Question 1210219
Let's analyze this problem carefully. We are looking for paths from A(0,0) to B(3,3) using only steps down (D) or to the right (R), with the added constraint that the path cannot pass through any point more than once (which is automatically satisfied if we only move down or right in a grid).

In a $3 \times 3$ grid, to go from A to B, we need to make a total of 3 steps to the right and 3 steps down, in any order.
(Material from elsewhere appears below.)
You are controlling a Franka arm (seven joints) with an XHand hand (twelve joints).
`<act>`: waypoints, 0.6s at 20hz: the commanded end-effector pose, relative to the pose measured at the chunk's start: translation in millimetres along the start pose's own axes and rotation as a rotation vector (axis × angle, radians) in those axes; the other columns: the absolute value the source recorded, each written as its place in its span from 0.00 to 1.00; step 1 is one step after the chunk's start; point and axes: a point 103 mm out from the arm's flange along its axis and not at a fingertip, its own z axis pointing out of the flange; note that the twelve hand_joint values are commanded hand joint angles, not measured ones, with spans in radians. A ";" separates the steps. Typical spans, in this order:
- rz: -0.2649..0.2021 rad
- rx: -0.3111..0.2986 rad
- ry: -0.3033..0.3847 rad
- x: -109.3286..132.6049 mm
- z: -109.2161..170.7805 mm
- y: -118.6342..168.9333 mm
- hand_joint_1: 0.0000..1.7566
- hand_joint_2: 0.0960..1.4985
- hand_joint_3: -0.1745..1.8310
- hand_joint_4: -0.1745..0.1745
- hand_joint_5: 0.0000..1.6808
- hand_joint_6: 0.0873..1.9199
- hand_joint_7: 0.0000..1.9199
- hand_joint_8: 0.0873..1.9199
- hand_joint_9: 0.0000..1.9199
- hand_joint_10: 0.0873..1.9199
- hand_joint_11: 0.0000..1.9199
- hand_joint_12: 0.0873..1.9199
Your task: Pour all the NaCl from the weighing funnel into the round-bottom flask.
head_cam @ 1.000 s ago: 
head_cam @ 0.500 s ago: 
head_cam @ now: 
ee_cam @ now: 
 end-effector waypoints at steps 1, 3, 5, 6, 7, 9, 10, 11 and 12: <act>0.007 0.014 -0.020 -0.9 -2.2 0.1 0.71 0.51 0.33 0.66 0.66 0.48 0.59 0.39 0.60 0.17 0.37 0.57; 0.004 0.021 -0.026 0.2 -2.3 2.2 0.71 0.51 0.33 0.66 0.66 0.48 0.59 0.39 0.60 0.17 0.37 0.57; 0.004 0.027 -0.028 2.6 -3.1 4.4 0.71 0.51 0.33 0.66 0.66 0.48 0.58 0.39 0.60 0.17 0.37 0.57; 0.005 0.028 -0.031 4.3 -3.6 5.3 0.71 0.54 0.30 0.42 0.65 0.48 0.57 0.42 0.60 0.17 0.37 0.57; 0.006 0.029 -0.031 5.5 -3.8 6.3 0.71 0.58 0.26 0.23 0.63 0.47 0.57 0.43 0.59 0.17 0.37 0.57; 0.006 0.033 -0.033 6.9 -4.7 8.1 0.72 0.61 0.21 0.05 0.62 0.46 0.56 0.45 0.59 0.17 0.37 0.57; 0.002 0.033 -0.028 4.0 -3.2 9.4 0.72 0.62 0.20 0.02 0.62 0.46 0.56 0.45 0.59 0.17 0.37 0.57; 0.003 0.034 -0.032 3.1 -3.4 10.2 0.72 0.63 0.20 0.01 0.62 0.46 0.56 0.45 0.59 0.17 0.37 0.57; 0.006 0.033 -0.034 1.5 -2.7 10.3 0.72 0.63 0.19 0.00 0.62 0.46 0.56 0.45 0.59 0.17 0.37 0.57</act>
The total number of steps is $3 + 3 = 6$.

If there were no restrictions other than moving down or right, the number of paths would be given by the number of ways to choose 3 right steps (or 3 down steps) out of the total 6 steps, which is $\binom{6}{3} = \frac{6!}{3!3!} = \frac{720}{6 \times 6} = 20$.

However, the image shows a grid, and it seems the question implies a specific grid configuration where paths might be obstructed or the movement is constrained within the lines of the grid. Assuming the standard interpretation of a grid path from the top-left to the bottom-right using only down and right steps, the constraint of not passing through any point more than once is inherently satisfied.

Let's re-read the question to ensure no details were missed. "Find the number of paths from A to B in the grid below..." The "grid below" is described as 3 by 3. If it's a standard grid, the number of steps required is consistent.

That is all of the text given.